Il flusso di arrivi a Ceuta è stato continuo anche nella notte. Secondo quanto riporta Reuters, il ministro dell’Interno spagnolo ha stimato che 49 mila persone sarebbero entrate nell’enclave spagnola nel Nord Africa, arrivando dal Marocco, via mare o via terra, nelle ultime 24 ore. Le vittime tra coloro che hanno tentato di attraversare a vuoto il valico di frontiera solo almeno 19: altri quattro corpi sono stati trovati nelle ultime ore vicino alla diga frangiflutti.
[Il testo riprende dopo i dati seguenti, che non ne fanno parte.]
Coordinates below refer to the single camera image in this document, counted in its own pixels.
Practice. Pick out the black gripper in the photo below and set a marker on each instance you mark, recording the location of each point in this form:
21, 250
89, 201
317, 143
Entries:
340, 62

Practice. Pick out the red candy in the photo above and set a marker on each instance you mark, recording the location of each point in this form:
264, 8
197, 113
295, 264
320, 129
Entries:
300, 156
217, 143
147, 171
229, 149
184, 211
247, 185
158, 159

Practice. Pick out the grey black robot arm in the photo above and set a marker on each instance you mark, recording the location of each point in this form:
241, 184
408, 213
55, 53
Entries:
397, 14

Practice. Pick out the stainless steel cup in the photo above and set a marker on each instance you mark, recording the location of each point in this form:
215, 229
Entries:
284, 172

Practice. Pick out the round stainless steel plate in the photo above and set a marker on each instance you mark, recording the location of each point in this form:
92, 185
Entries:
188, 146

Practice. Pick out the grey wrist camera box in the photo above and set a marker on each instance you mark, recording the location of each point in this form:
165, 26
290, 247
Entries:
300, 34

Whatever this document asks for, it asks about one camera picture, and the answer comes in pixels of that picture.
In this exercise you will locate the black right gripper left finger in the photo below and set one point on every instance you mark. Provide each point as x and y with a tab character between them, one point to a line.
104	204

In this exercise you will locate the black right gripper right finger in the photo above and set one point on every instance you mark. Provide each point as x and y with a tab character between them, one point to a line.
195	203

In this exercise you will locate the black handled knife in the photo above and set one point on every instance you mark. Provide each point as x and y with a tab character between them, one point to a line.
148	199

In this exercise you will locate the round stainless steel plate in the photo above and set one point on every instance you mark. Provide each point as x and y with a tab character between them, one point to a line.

Sebbene gli arrivi con il buio siano stati inferiori rispetto a quelli del giorno prima, i migranti non hanno mai smesso di arrivare, hanno riferito le forze dell’ordine ai media locali che ricordano anche come siano 49 le persone morte nel 2026 nel tentativo di raggiungere Ceuta a nuoto, 30 soltanto nel mese di luglio.
Le persone che hanno attraversato il confine negli ultimi giorni, anche secondo El Pais sarebbero oltre 40 mila – e la maggior parte sarebbe arrivati ieri. Oggi il primo ministro spagnolo, Pedro Sanchez, arriverà a Ceuta. Anche le autorità di Melilla, l’altra città autonoma spagnola confinante con il Marocco hanno reso noto che tra le 300/400 persone sono arrivate ieri.
L'Associazione marocchina per i diritti umani (Amdh), ha denunciato che nelle prime ore di oggi centinaia di persone hanno dato a scontri lungo le frontiere tra il Marocco e le città spagnole di Ceuta e Melilla durante nuovi tentativi di ingresso. L'Amdh riferisce inoltre che «nei pressi del punto di frontiera di Beni Nsar, a Nador, si sono verificati violenti scontri tra le forze dell'ordine e centinaia di giovani, tra cui molti minorenni», che hanno cercato di entrare a Melilla «sia attraverso la barriera di recinzione di confine sia dal porto».